● PROBLEM REQUIREMENTS
Give back the line below containing "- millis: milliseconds" and every later line, exactly.

● INPUT DATA
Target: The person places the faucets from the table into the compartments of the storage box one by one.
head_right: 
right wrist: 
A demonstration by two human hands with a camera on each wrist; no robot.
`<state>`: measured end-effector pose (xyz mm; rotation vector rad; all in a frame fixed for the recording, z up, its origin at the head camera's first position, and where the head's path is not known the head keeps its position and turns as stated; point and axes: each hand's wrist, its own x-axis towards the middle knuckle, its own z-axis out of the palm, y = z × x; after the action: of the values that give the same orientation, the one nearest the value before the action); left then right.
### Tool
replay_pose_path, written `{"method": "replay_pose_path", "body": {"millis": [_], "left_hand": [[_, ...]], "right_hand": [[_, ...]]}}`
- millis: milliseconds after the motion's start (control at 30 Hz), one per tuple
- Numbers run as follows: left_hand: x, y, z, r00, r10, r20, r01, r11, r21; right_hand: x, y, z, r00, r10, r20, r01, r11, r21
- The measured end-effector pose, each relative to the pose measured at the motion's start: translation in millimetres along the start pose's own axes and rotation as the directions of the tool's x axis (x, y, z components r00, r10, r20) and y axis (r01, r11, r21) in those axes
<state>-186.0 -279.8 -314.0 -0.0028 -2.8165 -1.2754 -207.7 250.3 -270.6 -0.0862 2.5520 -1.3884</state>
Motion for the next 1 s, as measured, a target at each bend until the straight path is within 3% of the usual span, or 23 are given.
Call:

● THE ANSWER
- millis: milliseconds after the motion's start (control at 30 Hz), one per tuple
- Numbers run as follows: left_hand: x, y, z, r00, r10, r20, r01, r11, r21; right_hand: x, y, z, r00, r10, r20, r01, r11, r21
- The measured end-effector pose, each relative to the pose measured at the motion's start: translation in millimetres along the start pose's own axes and rotation as the directions of the tool's x axis (x, y, z components r00, r10, r20) and y axis (r01, r11, r21) in those axes
<state>-186.0 -279.8 -314.0 -0.0028 -2.8165 -1.2754 -207.7 250.3 -270.6 -0.0862 2.5520 -1.3884</state>
Motion for the next 1 s, as measured, a target at each bend until the straight path is within 3% of the usual span, or 23 are given.
Call:

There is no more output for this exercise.